About this exercise: Retype the entries, please, from their first line to the line containing "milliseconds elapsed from", exactly and only those lines, minus the pictures.

Material for the task:
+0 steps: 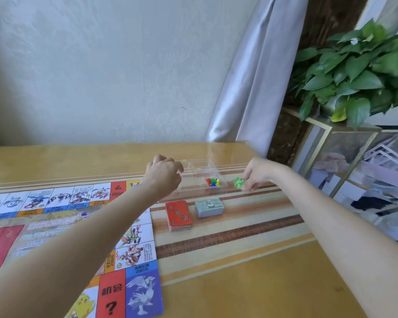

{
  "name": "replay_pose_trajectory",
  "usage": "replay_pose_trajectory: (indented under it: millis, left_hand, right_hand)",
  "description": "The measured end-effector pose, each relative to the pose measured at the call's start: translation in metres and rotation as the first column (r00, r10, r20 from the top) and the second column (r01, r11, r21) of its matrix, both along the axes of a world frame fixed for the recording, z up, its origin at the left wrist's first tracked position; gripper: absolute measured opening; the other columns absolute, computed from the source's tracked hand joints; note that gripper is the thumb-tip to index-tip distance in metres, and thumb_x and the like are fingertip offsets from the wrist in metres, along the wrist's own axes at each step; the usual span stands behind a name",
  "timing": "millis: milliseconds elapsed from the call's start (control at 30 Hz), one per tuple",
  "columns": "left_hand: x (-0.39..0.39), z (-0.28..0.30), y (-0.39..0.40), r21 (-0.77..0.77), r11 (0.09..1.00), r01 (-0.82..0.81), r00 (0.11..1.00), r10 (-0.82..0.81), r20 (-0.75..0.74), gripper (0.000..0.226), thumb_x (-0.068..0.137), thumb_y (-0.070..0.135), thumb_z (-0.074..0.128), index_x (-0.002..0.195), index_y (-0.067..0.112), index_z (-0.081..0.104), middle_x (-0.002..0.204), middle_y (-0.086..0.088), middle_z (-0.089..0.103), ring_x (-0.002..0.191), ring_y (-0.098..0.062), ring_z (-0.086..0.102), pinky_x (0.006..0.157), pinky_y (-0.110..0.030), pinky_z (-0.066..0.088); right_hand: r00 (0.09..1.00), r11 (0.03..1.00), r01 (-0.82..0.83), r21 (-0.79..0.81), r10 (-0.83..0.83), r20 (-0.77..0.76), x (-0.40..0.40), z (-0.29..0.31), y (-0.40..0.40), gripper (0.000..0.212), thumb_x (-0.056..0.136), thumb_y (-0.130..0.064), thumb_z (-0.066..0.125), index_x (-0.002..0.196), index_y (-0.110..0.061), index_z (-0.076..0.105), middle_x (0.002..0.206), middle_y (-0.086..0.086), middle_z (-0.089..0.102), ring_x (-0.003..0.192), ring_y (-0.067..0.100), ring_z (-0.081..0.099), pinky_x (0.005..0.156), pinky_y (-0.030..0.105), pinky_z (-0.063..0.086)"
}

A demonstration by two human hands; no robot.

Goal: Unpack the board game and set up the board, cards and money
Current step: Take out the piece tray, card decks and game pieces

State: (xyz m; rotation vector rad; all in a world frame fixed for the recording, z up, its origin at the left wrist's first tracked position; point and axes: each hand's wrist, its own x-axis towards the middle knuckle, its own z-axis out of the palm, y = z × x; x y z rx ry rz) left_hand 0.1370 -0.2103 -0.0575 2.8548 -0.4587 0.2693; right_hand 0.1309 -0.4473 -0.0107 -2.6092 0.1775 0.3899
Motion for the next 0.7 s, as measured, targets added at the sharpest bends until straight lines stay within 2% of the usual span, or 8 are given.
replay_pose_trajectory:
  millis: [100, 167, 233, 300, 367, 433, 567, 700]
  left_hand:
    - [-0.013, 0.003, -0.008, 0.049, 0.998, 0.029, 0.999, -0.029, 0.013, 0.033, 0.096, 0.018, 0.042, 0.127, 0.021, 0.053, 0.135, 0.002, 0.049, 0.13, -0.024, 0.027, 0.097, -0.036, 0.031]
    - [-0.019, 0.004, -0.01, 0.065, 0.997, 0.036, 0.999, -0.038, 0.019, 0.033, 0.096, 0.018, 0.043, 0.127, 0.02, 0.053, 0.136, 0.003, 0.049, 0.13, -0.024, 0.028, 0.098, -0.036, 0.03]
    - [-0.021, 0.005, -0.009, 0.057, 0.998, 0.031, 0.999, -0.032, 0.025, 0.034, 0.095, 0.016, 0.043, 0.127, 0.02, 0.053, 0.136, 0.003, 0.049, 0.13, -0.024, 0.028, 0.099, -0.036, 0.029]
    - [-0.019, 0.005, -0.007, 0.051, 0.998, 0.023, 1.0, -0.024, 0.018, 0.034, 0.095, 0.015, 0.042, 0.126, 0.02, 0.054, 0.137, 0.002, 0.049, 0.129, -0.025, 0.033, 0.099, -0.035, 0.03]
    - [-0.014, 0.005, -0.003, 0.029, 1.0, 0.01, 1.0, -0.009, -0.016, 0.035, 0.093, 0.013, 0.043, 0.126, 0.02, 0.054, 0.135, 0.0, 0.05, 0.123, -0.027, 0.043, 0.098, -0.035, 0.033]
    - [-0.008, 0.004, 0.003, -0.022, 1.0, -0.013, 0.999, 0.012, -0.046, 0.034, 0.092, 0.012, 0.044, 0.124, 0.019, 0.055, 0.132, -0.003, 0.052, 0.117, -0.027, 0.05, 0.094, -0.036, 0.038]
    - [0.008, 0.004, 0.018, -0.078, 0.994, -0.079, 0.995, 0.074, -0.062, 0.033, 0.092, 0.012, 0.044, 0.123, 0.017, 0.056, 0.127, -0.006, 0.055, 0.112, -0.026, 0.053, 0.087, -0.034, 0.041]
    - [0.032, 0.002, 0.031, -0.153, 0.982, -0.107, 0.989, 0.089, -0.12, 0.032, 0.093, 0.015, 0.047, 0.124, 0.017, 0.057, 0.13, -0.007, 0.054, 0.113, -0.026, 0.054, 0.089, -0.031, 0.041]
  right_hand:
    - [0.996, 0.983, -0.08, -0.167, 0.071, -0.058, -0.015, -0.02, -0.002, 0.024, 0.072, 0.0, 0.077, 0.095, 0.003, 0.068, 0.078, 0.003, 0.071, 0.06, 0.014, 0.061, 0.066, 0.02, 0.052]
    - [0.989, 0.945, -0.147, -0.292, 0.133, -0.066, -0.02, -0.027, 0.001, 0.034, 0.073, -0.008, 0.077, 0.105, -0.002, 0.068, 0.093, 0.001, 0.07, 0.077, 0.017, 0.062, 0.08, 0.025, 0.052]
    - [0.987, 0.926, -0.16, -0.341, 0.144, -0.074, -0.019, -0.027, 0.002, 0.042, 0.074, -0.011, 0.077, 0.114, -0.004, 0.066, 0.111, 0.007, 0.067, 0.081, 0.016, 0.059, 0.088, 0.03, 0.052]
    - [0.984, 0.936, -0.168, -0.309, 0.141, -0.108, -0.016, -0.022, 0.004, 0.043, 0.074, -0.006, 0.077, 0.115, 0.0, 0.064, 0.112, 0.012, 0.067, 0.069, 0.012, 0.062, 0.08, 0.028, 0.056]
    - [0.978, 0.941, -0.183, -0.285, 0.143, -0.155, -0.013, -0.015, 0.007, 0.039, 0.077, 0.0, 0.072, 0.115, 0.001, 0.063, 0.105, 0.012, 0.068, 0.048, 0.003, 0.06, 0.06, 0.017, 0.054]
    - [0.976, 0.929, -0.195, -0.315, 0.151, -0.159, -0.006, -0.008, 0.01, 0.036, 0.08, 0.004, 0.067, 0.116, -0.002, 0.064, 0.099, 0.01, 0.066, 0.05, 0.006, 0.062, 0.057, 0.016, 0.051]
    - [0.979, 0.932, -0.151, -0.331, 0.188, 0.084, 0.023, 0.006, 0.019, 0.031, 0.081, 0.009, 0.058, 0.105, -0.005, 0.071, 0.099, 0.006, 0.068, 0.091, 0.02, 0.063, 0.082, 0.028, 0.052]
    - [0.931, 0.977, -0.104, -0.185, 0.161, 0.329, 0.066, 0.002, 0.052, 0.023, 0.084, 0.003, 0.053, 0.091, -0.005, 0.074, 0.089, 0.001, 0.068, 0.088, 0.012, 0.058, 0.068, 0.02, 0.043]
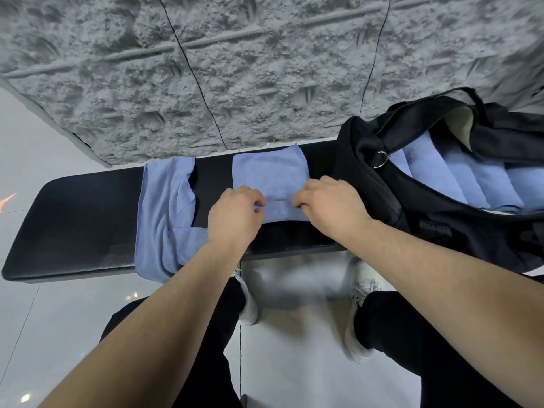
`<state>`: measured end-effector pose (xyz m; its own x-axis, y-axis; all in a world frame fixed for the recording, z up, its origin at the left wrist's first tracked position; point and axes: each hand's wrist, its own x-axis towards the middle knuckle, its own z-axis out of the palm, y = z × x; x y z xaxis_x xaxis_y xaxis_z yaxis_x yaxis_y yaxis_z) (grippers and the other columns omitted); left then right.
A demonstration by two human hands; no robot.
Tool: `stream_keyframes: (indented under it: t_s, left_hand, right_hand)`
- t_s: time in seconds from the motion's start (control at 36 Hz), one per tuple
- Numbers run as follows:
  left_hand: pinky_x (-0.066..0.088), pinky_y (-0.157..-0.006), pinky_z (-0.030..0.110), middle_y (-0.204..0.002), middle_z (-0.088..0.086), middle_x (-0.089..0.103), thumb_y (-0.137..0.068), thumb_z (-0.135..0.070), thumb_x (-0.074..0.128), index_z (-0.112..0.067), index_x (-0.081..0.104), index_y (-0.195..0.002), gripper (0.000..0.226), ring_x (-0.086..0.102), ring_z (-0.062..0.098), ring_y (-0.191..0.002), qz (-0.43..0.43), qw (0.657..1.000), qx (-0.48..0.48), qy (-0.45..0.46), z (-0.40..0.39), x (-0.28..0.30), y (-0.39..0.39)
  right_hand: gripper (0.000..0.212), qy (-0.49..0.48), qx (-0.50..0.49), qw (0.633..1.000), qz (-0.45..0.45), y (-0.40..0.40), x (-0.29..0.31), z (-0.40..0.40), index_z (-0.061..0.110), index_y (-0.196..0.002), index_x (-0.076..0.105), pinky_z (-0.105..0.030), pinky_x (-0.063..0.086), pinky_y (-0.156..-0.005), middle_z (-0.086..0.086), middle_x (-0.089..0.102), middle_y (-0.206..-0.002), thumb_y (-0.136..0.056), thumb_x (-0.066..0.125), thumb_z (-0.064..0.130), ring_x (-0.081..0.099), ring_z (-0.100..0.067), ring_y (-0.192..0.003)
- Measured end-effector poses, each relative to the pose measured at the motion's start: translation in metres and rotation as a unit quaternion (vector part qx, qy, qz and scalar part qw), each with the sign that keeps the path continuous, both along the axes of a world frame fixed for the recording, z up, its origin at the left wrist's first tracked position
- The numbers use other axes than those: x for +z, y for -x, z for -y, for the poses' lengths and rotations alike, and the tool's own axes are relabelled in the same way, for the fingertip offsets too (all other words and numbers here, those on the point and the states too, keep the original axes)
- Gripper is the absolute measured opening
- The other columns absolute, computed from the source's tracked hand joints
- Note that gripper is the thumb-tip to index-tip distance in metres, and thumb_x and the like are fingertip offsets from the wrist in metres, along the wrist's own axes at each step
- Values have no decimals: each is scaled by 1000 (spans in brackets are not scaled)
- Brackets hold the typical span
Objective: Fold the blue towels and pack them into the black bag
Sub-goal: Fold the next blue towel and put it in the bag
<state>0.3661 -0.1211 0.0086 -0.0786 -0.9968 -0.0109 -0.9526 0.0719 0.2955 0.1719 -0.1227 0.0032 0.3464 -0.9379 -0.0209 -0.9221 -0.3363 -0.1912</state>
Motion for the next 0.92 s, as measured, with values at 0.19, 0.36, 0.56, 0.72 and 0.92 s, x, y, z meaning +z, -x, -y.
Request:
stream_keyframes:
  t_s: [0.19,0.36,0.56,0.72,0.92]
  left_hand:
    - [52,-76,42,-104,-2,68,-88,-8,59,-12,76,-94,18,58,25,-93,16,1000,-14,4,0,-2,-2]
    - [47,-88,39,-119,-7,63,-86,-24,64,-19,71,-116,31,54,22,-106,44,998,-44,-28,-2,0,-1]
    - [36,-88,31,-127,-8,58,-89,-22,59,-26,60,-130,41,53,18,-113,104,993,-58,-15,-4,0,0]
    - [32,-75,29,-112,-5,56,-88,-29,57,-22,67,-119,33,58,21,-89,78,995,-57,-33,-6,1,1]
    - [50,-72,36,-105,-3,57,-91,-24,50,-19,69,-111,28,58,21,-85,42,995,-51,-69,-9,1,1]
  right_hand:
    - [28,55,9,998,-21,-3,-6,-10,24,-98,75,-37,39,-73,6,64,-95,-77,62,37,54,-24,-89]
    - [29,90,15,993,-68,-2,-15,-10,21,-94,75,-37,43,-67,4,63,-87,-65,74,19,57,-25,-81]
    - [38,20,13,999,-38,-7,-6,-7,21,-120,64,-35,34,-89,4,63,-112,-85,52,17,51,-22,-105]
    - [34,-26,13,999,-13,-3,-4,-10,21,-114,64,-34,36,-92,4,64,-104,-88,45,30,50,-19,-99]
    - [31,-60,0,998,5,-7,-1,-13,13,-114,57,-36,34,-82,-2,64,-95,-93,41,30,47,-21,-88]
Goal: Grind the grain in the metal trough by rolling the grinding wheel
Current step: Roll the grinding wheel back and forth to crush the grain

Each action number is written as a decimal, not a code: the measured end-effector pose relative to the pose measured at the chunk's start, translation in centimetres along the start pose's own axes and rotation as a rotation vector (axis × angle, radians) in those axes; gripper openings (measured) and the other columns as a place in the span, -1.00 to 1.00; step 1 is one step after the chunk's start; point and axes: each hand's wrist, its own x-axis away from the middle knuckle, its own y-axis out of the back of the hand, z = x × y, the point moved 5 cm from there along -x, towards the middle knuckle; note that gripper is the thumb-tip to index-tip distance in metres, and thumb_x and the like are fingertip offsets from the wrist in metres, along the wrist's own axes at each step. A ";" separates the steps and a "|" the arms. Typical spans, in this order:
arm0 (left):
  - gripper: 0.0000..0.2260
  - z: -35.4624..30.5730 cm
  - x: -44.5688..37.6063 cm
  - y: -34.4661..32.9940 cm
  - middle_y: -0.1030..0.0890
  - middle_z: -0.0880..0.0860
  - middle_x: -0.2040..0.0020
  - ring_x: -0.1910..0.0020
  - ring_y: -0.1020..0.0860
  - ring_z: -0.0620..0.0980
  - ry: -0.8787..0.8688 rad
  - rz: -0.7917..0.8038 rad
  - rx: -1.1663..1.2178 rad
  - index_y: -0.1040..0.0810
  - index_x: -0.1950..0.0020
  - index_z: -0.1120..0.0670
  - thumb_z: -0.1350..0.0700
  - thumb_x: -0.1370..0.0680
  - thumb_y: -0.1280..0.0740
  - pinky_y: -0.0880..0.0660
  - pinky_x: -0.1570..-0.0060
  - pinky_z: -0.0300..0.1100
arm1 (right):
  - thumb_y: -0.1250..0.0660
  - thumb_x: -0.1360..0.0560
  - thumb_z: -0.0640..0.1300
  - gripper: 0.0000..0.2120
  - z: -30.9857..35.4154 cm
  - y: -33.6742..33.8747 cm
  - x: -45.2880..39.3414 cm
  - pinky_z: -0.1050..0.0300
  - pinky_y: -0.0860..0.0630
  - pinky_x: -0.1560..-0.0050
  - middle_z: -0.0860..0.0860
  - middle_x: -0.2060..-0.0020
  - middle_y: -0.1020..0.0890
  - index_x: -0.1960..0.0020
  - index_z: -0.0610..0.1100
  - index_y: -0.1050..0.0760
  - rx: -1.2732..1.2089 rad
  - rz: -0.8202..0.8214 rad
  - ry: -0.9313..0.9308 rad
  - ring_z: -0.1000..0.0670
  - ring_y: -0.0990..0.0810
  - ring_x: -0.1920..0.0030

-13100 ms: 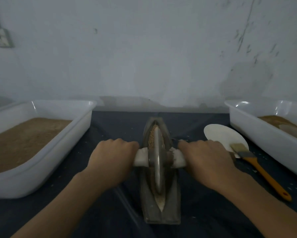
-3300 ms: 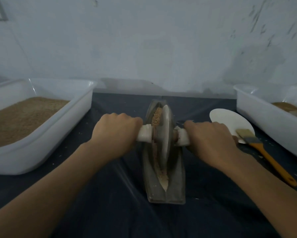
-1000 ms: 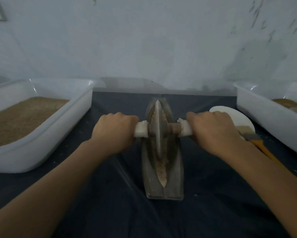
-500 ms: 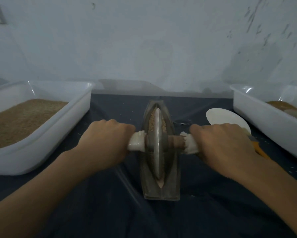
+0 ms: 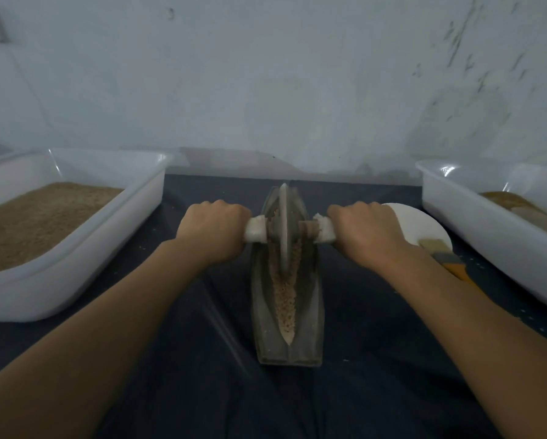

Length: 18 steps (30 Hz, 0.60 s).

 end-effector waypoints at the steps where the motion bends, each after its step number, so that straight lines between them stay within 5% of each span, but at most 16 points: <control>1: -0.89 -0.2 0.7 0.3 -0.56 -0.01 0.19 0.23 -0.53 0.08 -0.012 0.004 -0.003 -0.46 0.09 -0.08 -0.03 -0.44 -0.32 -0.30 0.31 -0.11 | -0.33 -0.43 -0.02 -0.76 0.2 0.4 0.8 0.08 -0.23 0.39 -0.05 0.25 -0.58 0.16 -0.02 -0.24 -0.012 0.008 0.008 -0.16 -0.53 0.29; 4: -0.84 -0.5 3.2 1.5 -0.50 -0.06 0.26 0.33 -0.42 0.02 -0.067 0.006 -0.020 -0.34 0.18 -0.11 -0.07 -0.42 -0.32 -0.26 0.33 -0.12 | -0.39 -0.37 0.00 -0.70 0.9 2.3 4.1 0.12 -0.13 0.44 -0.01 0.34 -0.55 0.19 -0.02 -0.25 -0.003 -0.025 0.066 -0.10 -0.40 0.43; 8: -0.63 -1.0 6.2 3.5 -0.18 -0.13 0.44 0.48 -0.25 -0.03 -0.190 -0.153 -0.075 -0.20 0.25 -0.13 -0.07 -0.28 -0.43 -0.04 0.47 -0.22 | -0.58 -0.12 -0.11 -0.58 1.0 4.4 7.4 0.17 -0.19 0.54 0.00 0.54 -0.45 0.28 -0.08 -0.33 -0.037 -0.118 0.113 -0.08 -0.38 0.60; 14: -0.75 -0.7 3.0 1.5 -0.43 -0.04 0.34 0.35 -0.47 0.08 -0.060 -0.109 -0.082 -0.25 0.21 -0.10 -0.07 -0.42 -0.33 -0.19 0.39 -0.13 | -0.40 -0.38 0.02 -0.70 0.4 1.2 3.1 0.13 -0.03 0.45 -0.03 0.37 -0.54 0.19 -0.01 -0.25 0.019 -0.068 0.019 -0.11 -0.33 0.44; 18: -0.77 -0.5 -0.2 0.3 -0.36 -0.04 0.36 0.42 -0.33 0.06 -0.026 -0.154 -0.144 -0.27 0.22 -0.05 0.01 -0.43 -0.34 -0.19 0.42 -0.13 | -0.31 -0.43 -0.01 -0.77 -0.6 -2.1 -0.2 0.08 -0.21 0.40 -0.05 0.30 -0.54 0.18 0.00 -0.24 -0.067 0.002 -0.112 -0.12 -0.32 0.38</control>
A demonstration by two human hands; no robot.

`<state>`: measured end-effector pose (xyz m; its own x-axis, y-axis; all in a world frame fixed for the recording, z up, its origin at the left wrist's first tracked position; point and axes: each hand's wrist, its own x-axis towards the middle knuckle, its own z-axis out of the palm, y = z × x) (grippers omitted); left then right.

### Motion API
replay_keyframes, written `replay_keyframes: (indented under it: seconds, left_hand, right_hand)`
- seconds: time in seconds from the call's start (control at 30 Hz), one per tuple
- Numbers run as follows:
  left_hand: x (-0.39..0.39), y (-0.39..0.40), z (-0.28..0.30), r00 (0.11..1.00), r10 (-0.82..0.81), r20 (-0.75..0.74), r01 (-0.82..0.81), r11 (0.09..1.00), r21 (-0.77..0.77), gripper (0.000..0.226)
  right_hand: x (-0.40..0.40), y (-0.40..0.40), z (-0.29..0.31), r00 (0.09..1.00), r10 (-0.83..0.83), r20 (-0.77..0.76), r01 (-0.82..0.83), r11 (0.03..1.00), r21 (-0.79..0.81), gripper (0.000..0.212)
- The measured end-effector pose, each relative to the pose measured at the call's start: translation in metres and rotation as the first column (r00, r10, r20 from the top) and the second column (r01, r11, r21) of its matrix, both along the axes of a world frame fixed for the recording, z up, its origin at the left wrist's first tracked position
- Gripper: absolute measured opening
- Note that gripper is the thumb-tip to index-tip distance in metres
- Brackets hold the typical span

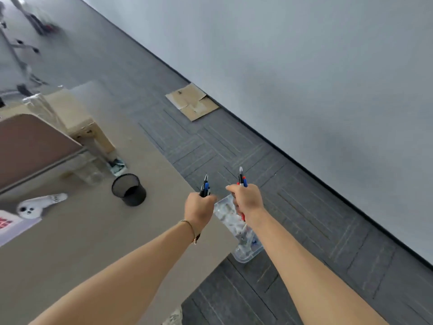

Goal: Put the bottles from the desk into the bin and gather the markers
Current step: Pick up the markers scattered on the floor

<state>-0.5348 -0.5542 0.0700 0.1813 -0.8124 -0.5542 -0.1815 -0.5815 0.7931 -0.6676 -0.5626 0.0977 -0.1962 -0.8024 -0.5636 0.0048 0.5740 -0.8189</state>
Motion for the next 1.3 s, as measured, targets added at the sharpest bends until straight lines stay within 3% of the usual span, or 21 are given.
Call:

Result of this exercise:
+0 steps: 

{
  "name": "replay_pose_trajectory",
  "usage": "replay_pose_trajectory: (indented under it: millis, left_hand, right_hand)",
  "description": "The measured end-effector pose, each relative to the pose measured at the call's start: translation in metres and rotation as the first column (r00, r10, r20 from the top) and the second column (r01, r11, r21) of its matrix, both along the axes of a world frame fixed for the recording, z up, its origin at the left wrist's first tracked position; gripper: absolute measured opening; the other columns absolute, computed from the source's tracked hand joints; note that gripper is the thumb-tip to index-tip distance in metres, and thumb_x and the like are fingertip offsets from the wrist in metres, along the wrist's own axes at each step; the usual span stands behind a name",
  "timing": "millis: milliseconds elapsed from the call's start (control at 30 Hz), one per tuple",

This answer is complete as it stands.